**Brief**
Could you output each line below precisely as it stands, without the images?

**Data excerpt**

= = =

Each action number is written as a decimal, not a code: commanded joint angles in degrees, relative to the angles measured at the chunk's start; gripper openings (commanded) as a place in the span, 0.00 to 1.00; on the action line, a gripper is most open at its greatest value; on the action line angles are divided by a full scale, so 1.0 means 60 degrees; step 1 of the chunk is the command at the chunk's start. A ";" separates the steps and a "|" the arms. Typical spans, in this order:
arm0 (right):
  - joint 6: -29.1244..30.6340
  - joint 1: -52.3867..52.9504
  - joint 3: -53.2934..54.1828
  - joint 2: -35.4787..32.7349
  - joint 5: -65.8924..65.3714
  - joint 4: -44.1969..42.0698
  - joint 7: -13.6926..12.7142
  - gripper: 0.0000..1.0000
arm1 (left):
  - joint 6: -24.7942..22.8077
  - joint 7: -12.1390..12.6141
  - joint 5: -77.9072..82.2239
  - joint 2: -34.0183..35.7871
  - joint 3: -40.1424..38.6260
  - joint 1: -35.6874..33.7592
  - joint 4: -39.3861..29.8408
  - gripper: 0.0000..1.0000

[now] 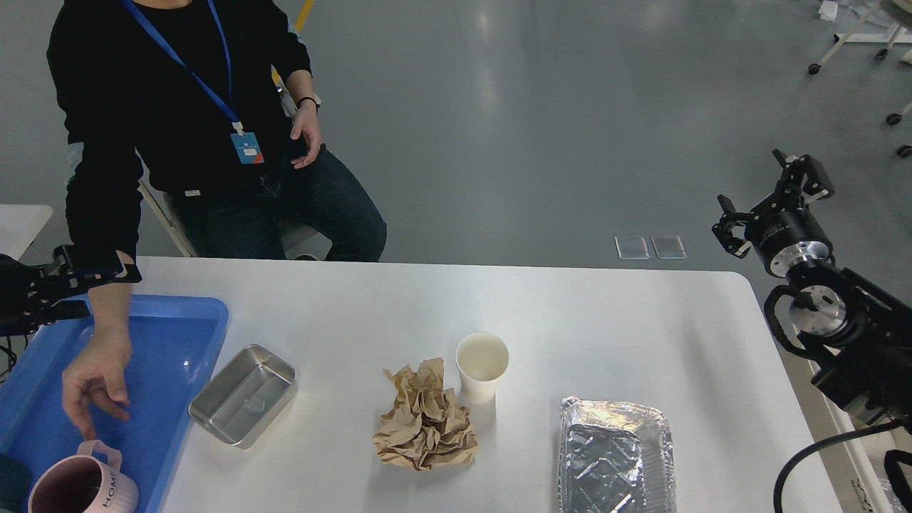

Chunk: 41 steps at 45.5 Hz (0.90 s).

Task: Tidy desktop

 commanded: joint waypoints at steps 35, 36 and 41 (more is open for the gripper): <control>-0.0001 -0.0061 0.0006 0.0028 0.0000 0.0019 0.0014 1.00 | 0.0930 0.0040 -0.0001 -0.2339 -0.0117 0.1398 0.1757 0.97; -0.0001 -0.0061 0.0006 0.0028 0.0000 0.0019 0.0000 1.00 | 0.0988 0.0040 -0.0001 -0.2368 -0.0102 0.1442 0.1771 0.97; -0.0001 -0.0061 0.0006 0.0028 0.0000 0.0019 0.0014 1.00 | 0.1267 0.0040 0.0013 -0.2529 -0.0059 0.1559 0.1917 0.97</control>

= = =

**Completed exercise**
Each action number is written as a decimal, not a code: commanded joint angles in degrees, relative to the angles measured at the chunk's start; gripper openings (commanded) as a place in the span, 0.00 to 1.00; on the action line, a gripper is most open at its greatest value; on the action line angles are divided by a full scale, so 1.0 means 60 degrees; step 1 of the chunk is the command at the chunk's start. A ";" separates the steps and a "|" the arms. Typical spans, in this order:
arm0 (right):
  - joint 6: -29.1244..30.6340
  - joint 1: -52.3867..52.9504
  - joint 3: -53.2934..54.1828
  - joint 2: -35.4787..32.7349
  - joint 5: -65.8924..65.3714
  - joint 4: -44.1969..42.0698
  - joint 7: -13.6926..12.7142
  - gripper: 0.0000..1.0000
arm1 (left):
  - joint 6: -24.7942..22.8077
  - joint 7: -12.1390..12.6141
  - joint 5: -77.9072..82.2239
  - joint 2: -34.0183..35.7871
  - joint 3: -40.1424..38.6260
  - joint 1: -35.6874..33.7592
  - joint 4: -39.3861..29.8408
  - gripper: 0.0000..1.0000

[now] 

Chunk: 41 steps at 45.5 Hz (0.90 s).

Task: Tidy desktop

 commanded: joint waypoints at steps 35, 36 and 41 (more is open for the gripper): <control>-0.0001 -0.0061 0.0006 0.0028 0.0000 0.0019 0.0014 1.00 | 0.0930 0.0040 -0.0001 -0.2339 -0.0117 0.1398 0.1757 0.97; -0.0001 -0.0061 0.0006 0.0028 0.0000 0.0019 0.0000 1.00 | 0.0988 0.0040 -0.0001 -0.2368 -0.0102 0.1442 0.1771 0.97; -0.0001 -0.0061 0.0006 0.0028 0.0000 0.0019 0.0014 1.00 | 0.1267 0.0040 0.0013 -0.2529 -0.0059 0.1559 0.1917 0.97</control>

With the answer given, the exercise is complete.